For perspective, according to fancostexperience.com, the average price of a beer in Major League Baseball last season was $6.10 with the highest price at $8.00 for a beer to watch the Miami Marlins (lose)…
Cleveland did not stop at beer. Hot dogs go from $4.50 to $3.00, charging only $1.00 at 15 specific games. Most other food items will see a 25 percent price cut.
It’s interesting not just because it’s a rare example of a team with a new(ish) stadium choosing to lower concessions prices (beers were previously $5 in Cleveland) in order to draw fans, nor because it shows that even articles about Cleveland Indians beer prices can’t resist digs at how awful the Marlins are, but because of this article by Baseball Prospectus editor Ben Lindbergh, wherein he descibed how the Indians “applying some of the same principles to marketing as the game’s new breed of progressive GMs has to Baseball Ops.” For starters:
The Indians gave the company five years of historical data (2007–11) on attendance, ticket sales, and promotions, and ThinkVine used it to generate an agent-based model (as opposed to a more traditional econometric, or regression-based approach) that would help the team develop a “base probability” that an Indians fan would attend any given game. That base probability can then serve as the foundation of a forecast for attendance with one or more additional draws. In theory—and, King is confident, in practice, too—the model allows the Indians to quantify the effects of “exogenous factors” (team performance, weather, competing events, the Cleveland economy, etc.) and isolate the impact of marketing techniques.
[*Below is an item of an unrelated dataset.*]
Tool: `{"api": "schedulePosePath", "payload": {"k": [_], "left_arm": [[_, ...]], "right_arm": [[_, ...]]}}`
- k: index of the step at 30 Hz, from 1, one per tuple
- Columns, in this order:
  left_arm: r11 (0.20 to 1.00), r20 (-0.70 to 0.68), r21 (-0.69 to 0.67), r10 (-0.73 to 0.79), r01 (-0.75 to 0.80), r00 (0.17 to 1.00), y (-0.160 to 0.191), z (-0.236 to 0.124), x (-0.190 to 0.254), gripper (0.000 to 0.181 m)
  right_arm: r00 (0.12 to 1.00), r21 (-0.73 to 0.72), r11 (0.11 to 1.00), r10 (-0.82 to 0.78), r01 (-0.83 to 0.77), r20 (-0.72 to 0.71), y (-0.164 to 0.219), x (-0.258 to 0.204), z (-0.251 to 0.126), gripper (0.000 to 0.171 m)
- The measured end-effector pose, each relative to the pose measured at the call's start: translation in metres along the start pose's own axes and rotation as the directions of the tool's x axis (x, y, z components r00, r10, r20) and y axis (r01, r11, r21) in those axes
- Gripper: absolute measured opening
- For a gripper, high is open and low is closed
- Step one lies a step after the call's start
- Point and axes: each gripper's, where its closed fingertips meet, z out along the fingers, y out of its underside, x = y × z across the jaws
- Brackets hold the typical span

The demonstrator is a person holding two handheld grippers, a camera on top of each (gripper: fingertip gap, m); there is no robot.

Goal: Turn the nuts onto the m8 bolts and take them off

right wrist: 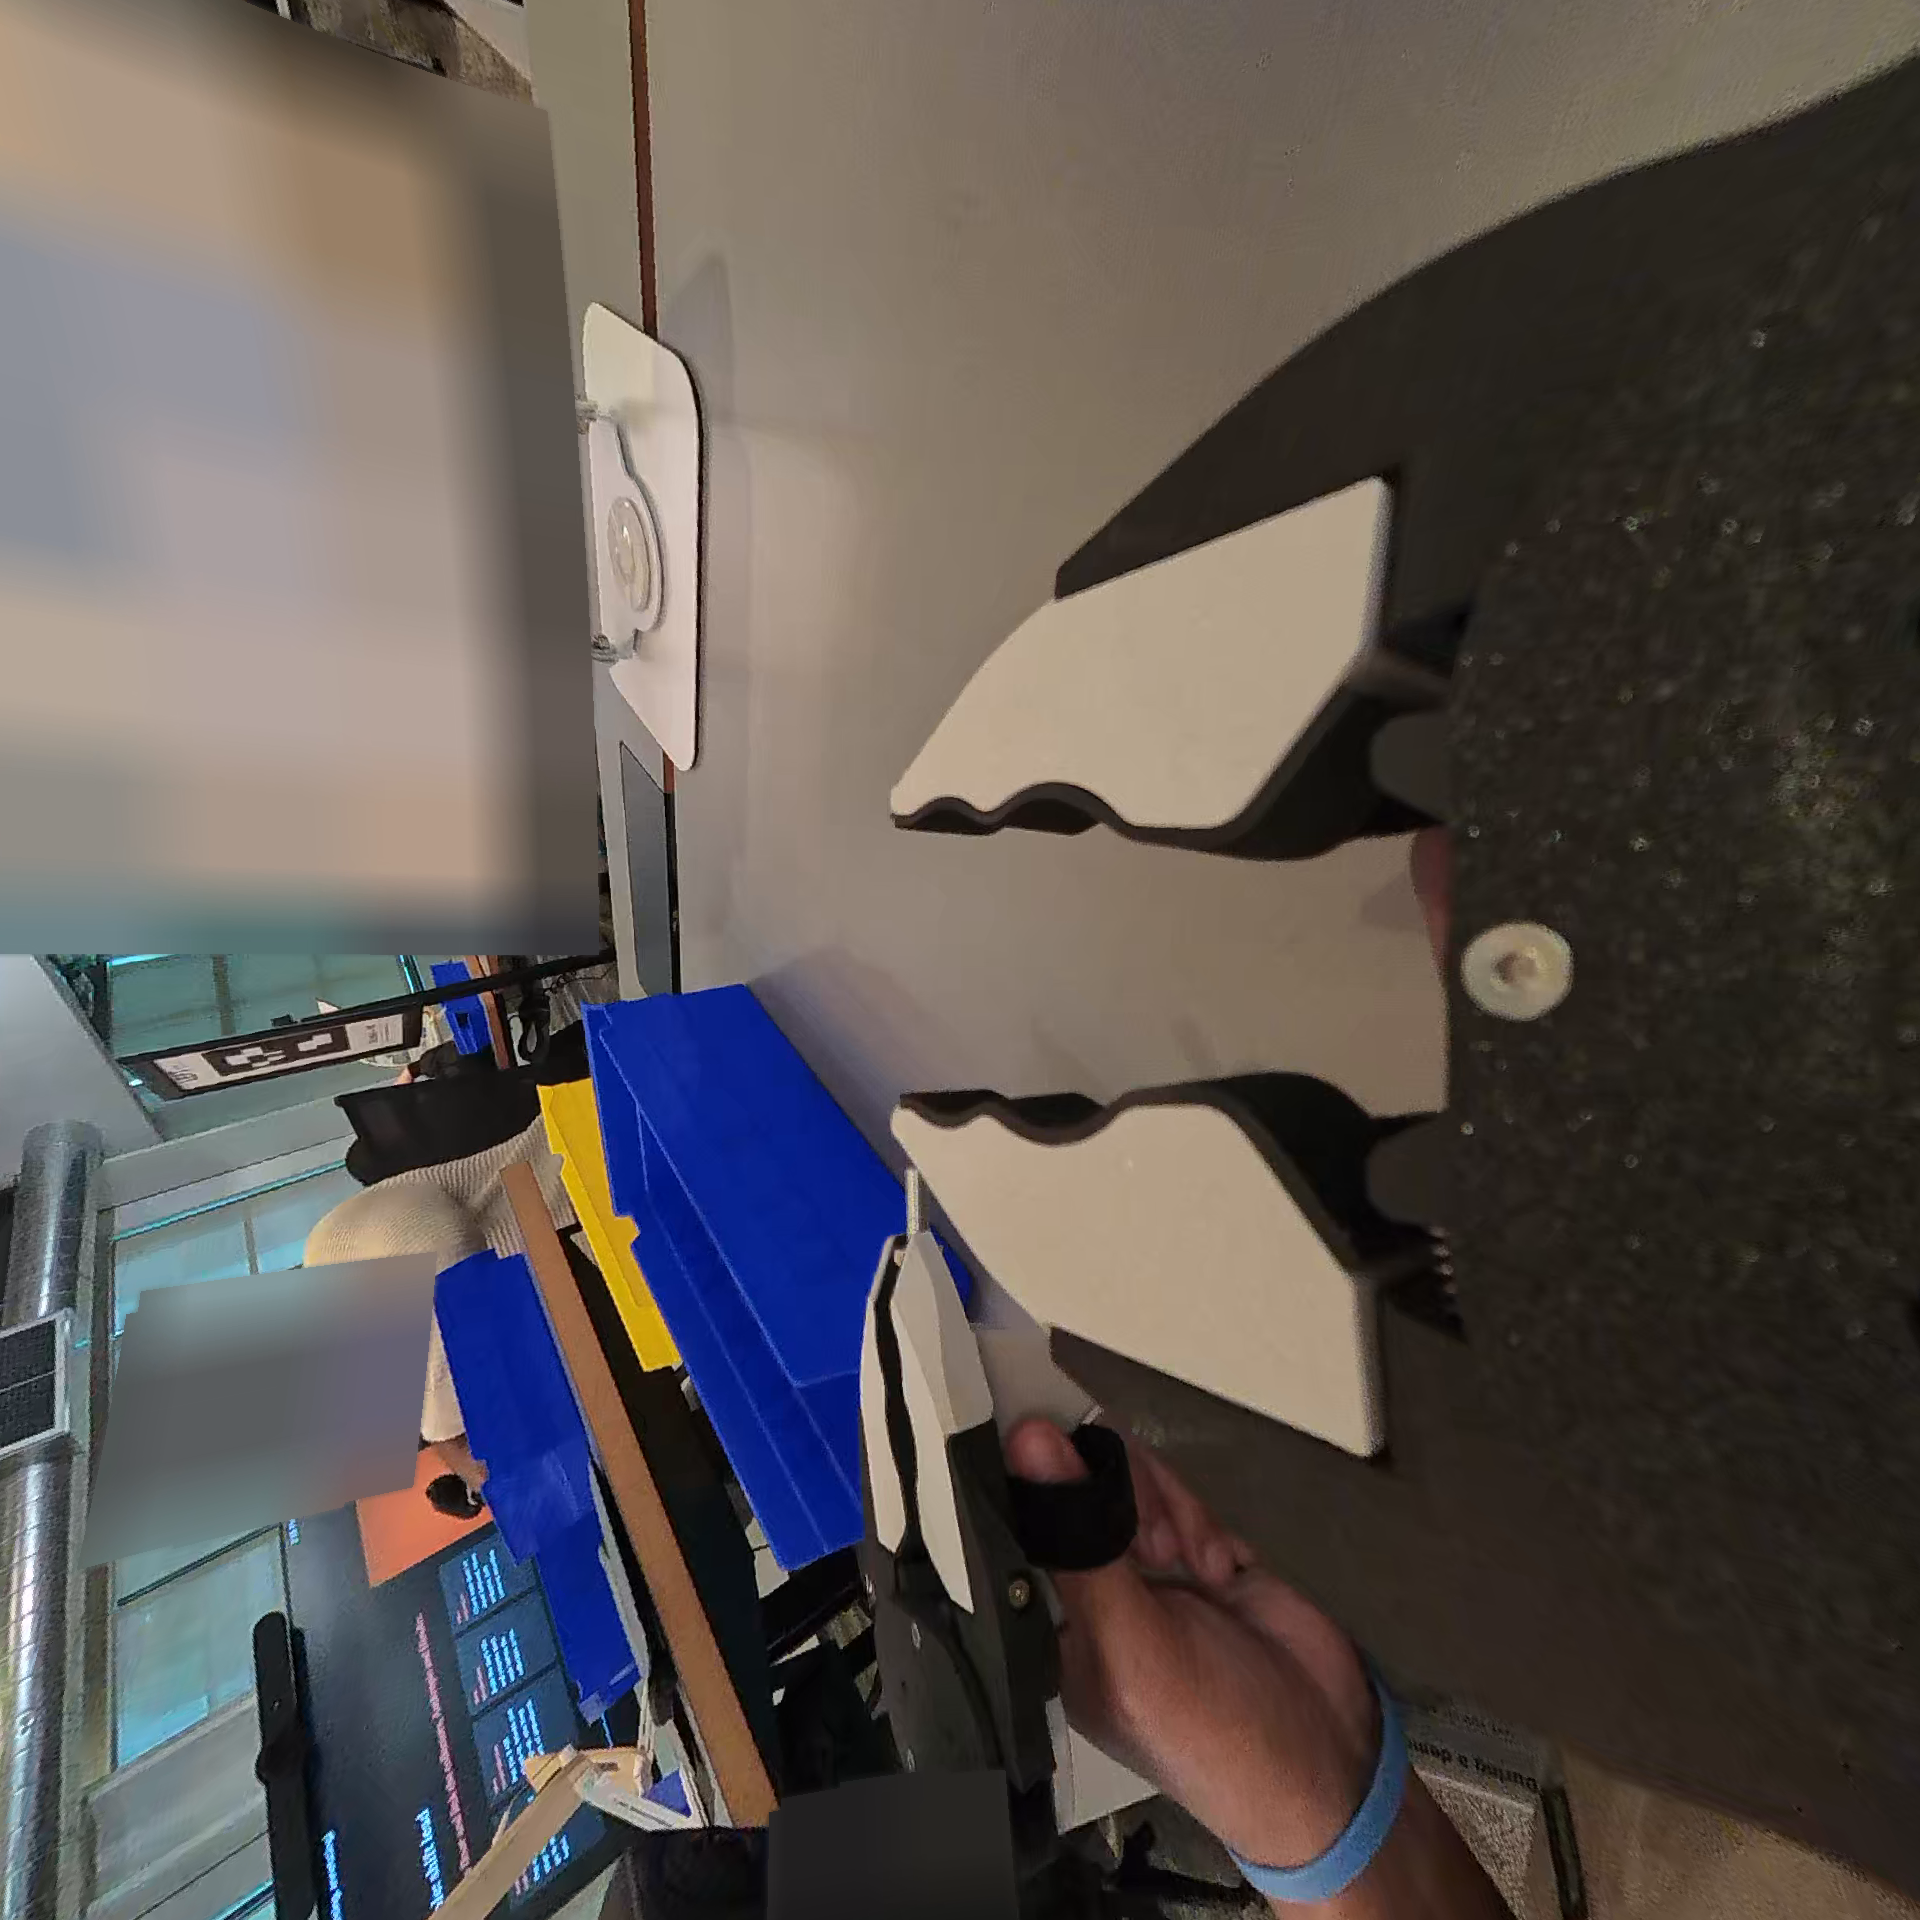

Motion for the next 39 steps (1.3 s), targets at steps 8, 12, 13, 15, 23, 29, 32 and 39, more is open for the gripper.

According to Indians VP for marketing Alex King, maybe. Among his findings from the ThinkVine survey: dollar hot dog days were the biggest draw, even better than bobblehead giveaways. (Though fireworks nights did better at getting people out to the park when the team was losing.) And the most profitable promotions were cap giveaways, since caps can apparently be made for next to nothing, and everybody likes getting caps — as a result, you pretty much won’t be able to go near an Indians game this year without somebody shoving a cap in your hands. (Not mentioned in Lindbergh’s article: Caps are also a great form of free advertising.)
Now, there’s no guarantee that even if this “sabermetric” marketing catches on, it’ll be good for fans: It’s just as likely that teams will start identifying bargains they don’t need to be offering, and eliminating them. Or, it could just mean the end of six-dollar beers. Either way, though, it has the potential to change the economics of sports, so it’s well worth keeping an eye on.